Salí corriendo de la escuela.
50
Una lluvia helada comenzó a caer en el norte de Madison, Wisconsin. La carretera interestatal comenzó a helarse en sus tramos más elevados; tenía que ir a poca velocidad para no perder el control. Salvo por algún que otro camión gigantesco que pasaba a ciento treinta sobre la nieve medio derretida, teníamos el camino casi para nosotras solas.
Geraldine Graham roncaba ligeramente en el asiento del acompañante. Había insistido en venir: todavía conservaba las llaves de la casita; las encontró enseguida en un cajón de su dormitorio y las guardó en el bolso negro de Hermès que ahora estaba colocado a sus pies. Intenté convencerla de que se quedara en casa, pero dijo que conocía el trayecto, mientras que yo no, y, lo que era más importante aún, al menos para ella: necesitaba asegurarse de que Benji y Catherine estuvieran bien. «Si le hubiera contado todo esto la semana pasada, ahora no estarían en peligro».

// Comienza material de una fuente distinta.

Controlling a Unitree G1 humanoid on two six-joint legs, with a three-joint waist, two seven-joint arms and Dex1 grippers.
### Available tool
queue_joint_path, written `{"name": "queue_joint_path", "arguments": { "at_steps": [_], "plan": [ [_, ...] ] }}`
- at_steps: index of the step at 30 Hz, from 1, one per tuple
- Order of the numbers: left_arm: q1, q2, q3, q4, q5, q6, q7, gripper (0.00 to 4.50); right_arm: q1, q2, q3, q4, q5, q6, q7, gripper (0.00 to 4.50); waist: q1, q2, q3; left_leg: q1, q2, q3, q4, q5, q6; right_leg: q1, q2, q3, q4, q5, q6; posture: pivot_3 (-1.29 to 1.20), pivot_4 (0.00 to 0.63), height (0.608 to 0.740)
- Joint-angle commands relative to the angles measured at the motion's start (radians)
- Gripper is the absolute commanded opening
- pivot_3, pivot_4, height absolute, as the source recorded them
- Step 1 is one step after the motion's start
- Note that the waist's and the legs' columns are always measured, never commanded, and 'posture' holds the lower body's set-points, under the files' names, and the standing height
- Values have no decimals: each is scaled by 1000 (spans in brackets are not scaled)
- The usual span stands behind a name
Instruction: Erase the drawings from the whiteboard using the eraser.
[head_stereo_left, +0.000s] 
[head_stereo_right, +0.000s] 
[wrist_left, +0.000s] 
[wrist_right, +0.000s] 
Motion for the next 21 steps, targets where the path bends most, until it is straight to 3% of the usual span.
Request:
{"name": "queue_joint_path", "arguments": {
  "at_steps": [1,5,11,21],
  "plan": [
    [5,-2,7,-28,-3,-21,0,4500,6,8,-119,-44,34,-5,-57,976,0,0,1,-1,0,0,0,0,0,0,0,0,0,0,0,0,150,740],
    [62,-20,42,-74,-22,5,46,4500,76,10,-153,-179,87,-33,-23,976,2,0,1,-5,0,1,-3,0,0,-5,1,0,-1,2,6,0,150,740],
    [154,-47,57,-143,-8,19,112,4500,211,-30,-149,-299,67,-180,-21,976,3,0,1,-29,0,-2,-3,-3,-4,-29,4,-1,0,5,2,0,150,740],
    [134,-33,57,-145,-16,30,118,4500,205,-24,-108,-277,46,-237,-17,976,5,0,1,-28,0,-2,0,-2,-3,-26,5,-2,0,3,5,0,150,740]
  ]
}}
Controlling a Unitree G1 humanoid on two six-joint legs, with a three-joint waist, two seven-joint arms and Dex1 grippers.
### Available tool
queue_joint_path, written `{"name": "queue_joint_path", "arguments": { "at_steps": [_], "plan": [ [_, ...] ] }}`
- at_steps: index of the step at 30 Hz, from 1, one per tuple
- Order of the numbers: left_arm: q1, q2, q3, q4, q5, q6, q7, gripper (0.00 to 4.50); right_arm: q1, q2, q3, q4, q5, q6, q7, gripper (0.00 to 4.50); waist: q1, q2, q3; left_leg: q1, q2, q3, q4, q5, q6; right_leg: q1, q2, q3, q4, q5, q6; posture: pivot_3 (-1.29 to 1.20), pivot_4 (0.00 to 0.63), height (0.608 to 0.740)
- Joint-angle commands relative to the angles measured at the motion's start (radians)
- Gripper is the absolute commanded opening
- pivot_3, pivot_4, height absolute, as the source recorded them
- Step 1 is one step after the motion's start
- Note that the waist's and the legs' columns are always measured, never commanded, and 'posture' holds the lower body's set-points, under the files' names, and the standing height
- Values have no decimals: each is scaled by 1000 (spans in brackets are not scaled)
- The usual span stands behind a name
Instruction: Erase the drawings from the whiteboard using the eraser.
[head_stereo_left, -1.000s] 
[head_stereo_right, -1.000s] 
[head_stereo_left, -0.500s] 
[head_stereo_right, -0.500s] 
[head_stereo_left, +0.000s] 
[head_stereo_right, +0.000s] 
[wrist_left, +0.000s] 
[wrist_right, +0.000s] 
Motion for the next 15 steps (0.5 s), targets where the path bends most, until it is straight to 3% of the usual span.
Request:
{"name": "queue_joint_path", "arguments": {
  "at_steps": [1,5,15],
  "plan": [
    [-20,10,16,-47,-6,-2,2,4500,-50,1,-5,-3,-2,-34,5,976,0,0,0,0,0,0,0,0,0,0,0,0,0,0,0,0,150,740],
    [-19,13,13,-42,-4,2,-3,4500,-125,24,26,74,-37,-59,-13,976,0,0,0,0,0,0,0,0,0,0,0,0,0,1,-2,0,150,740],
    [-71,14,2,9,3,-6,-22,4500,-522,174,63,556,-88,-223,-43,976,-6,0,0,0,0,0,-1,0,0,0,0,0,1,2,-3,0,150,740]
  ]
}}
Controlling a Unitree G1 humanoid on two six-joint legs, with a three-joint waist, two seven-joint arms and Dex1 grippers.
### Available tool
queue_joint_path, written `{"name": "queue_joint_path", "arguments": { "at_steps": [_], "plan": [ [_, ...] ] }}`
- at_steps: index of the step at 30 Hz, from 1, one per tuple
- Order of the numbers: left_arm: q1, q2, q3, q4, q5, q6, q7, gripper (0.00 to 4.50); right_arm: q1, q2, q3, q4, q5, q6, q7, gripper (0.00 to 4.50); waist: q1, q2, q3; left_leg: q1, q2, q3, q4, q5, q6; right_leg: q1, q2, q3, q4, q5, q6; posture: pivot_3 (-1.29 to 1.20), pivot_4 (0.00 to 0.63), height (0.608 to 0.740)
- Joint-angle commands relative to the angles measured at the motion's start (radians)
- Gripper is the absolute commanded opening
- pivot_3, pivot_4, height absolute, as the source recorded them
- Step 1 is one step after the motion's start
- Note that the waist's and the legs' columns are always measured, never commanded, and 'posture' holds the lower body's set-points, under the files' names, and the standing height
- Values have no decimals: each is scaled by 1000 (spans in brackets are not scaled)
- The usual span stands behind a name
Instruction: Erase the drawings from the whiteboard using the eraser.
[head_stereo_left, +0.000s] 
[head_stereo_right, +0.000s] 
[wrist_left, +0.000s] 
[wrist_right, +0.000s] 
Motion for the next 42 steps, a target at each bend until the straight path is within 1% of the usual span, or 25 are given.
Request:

Cuando llegué a Anodyne Park, abrió la puerta Lisa, muy diligente y eficaz ella: no puede pasar, la señora está descansando. La empujé a un lado y avancé por el pasillo, abriendo puertas. Encontré a Geraldine dormitando en su cama con una lámpara de lectura encendida y un libro abierto entre las manos.
Lisa se coló bajo mi brazo.
– Señora, es esta detective que entró sin permiso. ¿Llamo al señor Darraugh o al señor Julius?
Geraldine se despertó con sobresalto.